The answer must consist of each line below that contains the string "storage".

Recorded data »
*** Begin section ***

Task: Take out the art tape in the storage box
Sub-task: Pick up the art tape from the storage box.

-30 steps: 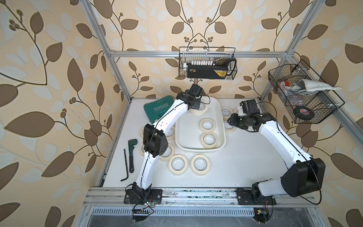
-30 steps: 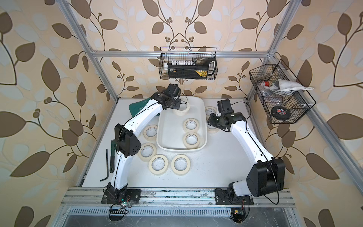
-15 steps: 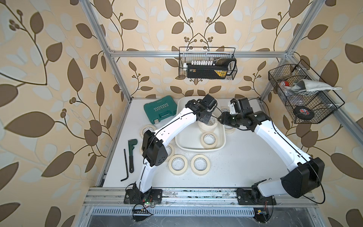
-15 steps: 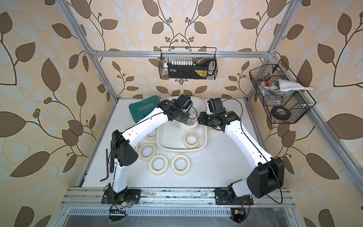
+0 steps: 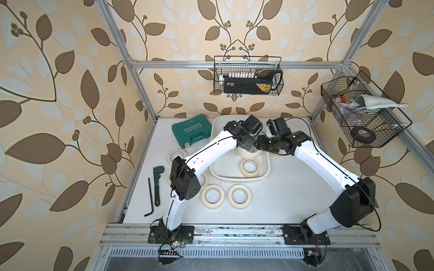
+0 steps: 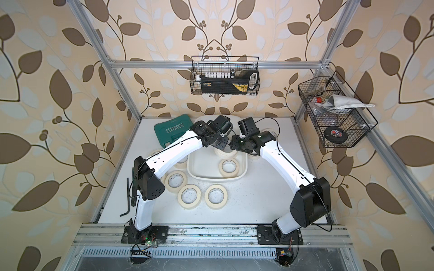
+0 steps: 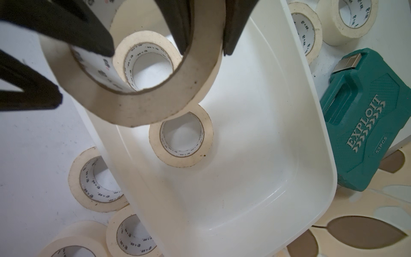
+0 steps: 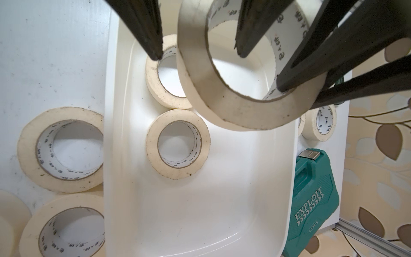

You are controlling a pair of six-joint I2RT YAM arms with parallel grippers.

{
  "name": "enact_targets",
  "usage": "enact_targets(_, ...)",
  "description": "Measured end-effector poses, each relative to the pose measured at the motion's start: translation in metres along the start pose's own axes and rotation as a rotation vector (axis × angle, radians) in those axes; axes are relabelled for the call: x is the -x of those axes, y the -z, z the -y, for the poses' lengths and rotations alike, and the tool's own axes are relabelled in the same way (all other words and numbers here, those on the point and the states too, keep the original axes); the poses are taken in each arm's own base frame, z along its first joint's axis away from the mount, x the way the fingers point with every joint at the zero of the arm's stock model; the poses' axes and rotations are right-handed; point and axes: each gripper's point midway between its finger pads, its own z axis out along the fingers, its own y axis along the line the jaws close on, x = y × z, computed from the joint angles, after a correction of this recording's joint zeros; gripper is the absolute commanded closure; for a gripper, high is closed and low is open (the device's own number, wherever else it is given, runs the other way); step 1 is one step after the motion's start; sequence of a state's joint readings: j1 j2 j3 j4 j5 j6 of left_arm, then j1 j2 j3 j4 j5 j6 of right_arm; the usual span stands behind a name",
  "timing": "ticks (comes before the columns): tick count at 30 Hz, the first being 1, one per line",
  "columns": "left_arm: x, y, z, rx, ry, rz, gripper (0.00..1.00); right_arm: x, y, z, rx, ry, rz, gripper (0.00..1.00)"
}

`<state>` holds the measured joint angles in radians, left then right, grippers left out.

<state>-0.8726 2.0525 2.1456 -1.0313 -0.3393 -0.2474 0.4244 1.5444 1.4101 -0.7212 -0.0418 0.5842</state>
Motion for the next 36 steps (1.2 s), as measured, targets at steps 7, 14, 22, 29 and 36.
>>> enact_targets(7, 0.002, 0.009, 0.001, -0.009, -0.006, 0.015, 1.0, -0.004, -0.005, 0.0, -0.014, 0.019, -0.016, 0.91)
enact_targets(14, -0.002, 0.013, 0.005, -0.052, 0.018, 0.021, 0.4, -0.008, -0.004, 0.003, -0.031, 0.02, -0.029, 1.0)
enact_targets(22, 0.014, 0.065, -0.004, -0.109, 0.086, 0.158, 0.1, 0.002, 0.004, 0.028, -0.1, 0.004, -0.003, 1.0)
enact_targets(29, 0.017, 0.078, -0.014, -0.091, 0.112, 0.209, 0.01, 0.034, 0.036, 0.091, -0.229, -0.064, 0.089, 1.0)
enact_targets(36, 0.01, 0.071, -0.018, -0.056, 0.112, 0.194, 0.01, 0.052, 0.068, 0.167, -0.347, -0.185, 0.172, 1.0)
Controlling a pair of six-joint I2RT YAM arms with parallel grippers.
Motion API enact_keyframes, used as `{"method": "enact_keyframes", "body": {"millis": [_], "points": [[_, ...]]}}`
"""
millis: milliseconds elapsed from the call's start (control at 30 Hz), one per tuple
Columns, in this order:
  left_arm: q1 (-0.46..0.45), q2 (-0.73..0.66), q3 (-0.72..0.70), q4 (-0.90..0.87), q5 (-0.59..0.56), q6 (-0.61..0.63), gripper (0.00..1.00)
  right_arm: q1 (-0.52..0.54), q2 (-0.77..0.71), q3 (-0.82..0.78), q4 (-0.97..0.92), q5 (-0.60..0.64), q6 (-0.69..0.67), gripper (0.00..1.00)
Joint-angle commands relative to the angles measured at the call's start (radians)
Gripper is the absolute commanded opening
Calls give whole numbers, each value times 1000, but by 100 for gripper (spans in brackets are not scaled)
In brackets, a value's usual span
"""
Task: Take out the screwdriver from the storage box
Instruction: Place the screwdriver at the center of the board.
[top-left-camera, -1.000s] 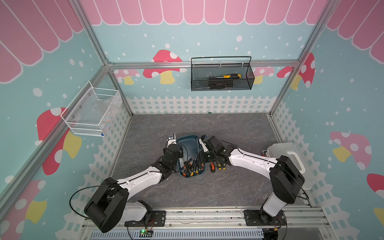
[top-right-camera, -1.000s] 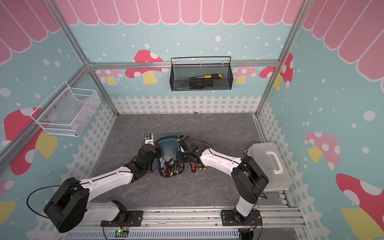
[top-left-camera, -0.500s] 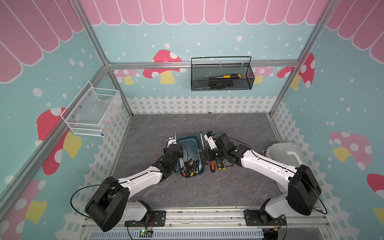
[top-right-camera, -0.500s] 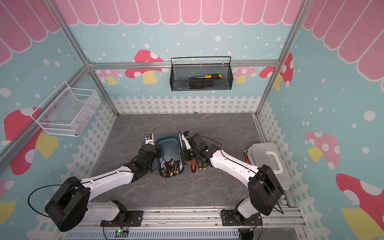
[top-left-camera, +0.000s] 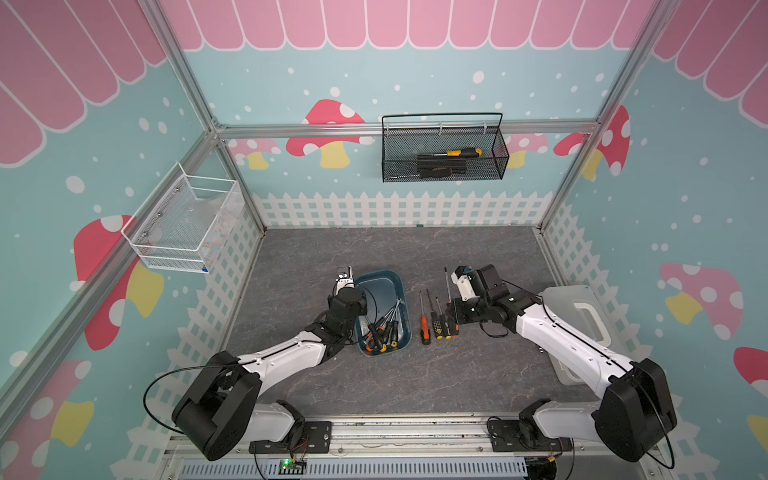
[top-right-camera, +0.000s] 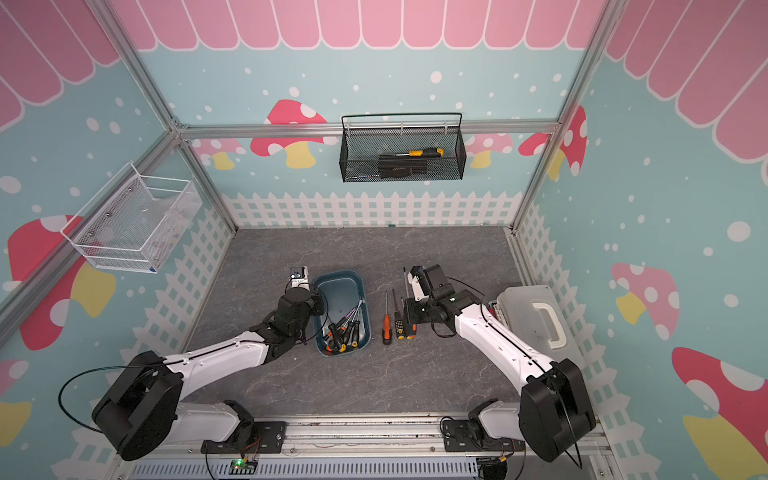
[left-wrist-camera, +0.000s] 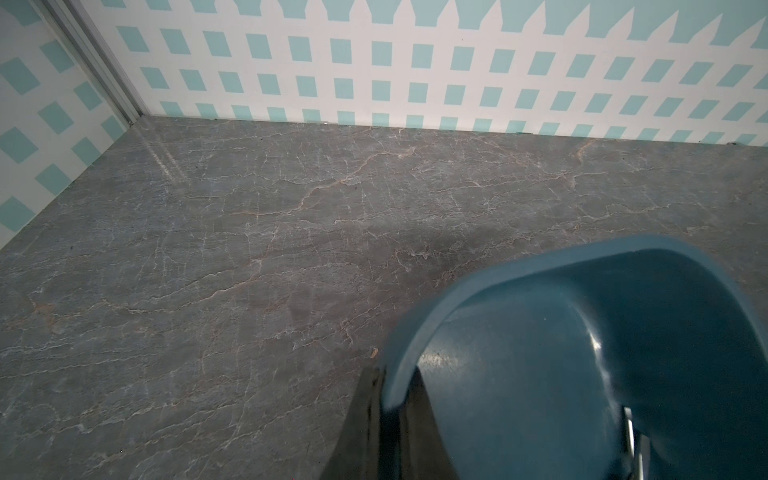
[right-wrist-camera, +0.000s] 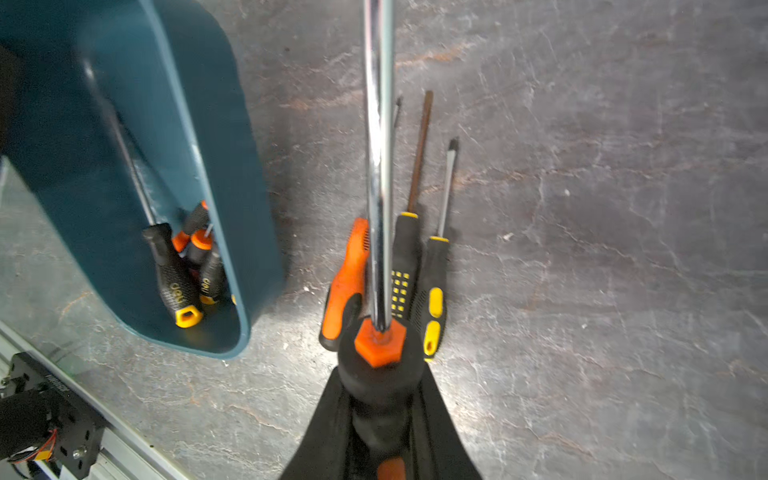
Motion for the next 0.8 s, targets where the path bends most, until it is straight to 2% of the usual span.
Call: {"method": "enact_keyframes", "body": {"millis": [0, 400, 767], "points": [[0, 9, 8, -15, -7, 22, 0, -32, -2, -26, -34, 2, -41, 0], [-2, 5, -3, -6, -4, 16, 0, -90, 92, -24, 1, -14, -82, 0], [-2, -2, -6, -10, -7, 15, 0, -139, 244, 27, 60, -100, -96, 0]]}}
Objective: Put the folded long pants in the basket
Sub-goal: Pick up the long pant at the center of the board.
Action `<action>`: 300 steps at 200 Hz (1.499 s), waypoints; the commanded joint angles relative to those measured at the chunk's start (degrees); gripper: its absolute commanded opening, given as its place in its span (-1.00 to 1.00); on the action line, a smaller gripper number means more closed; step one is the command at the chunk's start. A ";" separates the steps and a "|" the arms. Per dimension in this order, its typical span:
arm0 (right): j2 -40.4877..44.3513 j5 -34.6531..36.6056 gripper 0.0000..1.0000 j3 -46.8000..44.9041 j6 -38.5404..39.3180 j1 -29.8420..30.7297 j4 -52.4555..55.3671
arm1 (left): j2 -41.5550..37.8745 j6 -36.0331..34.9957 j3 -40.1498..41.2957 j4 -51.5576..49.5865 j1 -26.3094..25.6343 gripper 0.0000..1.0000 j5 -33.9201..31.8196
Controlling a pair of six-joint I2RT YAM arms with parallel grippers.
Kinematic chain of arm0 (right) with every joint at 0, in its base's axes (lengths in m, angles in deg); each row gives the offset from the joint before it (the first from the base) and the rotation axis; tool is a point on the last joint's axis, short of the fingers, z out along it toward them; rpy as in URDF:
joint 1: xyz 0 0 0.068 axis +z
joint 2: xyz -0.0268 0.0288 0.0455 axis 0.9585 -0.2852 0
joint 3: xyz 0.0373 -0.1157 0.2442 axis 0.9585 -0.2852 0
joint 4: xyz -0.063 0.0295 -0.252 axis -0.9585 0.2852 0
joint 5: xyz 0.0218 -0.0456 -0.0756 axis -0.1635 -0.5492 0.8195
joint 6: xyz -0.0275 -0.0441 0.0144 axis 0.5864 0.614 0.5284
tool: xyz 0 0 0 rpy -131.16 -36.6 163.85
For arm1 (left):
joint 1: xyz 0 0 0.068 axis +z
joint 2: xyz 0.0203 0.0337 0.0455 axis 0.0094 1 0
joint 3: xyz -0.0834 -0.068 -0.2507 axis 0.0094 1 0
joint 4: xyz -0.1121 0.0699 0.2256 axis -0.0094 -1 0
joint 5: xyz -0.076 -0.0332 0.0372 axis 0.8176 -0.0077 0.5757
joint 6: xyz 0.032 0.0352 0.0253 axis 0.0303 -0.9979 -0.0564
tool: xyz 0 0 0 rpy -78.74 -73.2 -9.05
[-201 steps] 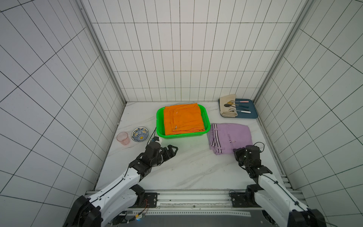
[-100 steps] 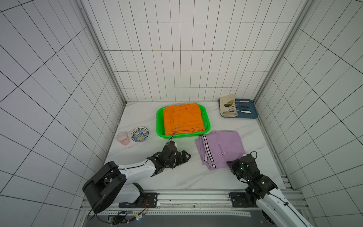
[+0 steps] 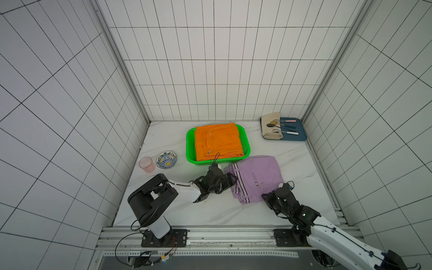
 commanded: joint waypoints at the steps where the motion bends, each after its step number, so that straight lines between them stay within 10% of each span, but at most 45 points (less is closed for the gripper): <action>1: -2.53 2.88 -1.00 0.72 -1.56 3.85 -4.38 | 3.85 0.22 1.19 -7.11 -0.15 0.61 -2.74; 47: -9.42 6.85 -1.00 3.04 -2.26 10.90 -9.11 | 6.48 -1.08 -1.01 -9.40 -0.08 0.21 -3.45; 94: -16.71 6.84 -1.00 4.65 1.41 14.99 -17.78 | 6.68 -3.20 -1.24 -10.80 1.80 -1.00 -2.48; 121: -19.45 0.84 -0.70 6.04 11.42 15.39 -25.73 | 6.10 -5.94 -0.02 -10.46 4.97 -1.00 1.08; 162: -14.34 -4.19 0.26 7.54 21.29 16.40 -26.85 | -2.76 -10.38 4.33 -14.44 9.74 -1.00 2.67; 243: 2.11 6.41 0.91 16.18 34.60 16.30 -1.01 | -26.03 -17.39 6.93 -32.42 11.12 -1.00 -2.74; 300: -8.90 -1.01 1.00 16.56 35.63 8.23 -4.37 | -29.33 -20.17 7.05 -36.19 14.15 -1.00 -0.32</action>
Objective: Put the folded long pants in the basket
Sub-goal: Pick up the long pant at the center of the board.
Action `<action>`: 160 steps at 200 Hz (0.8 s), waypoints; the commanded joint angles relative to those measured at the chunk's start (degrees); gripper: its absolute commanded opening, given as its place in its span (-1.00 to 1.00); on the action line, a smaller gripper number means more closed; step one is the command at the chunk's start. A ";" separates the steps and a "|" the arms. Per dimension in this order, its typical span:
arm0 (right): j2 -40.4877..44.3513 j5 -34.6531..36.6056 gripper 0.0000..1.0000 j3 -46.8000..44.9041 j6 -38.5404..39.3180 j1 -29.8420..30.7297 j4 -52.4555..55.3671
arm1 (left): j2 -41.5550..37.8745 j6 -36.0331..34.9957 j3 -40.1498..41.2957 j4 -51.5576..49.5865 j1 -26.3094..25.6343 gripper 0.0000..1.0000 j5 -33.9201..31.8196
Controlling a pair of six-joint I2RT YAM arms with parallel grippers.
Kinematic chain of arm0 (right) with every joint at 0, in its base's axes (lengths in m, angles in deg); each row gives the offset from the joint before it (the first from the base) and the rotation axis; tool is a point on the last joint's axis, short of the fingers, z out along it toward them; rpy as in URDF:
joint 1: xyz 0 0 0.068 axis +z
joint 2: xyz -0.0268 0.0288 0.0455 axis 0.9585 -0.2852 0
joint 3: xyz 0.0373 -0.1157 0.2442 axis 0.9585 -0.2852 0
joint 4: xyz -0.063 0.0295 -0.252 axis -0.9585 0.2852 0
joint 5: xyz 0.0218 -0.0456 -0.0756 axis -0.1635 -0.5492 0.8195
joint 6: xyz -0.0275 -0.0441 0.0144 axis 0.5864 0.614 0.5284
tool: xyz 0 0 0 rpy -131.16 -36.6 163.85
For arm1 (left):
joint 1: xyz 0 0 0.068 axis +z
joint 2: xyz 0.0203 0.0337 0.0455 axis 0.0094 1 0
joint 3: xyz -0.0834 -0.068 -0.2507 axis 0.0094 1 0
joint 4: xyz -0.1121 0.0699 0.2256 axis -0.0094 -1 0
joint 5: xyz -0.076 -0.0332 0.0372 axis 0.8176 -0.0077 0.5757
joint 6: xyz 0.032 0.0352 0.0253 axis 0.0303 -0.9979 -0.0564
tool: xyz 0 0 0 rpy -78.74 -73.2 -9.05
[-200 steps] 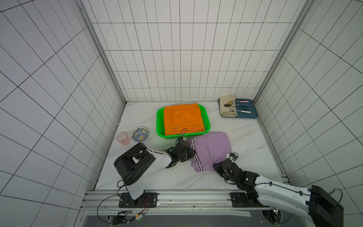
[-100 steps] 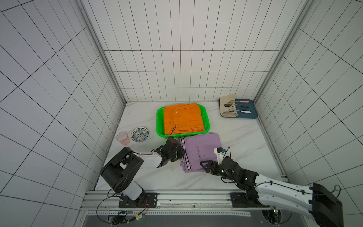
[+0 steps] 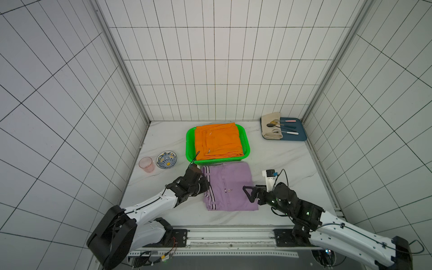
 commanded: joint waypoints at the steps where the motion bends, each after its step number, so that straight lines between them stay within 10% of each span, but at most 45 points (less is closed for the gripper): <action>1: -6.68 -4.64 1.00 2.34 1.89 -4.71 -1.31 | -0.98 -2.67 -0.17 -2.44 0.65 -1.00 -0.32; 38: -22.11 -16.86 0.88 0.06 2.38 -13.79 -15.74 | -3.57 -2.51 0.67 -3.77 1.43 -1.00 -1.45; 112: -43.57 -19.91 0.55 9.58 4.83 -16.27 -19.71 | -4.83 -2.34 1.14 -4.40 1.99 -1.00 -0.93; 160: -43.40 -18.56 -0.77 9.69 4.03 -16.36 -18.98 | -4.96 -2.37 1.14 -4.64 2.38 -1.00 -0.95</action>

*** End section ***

Solved problem »
Task: Take out the art tape in the storage box
Sub-task: Pick up the art tape from the storage box.
Task: Take out the screwdriver from the storage box

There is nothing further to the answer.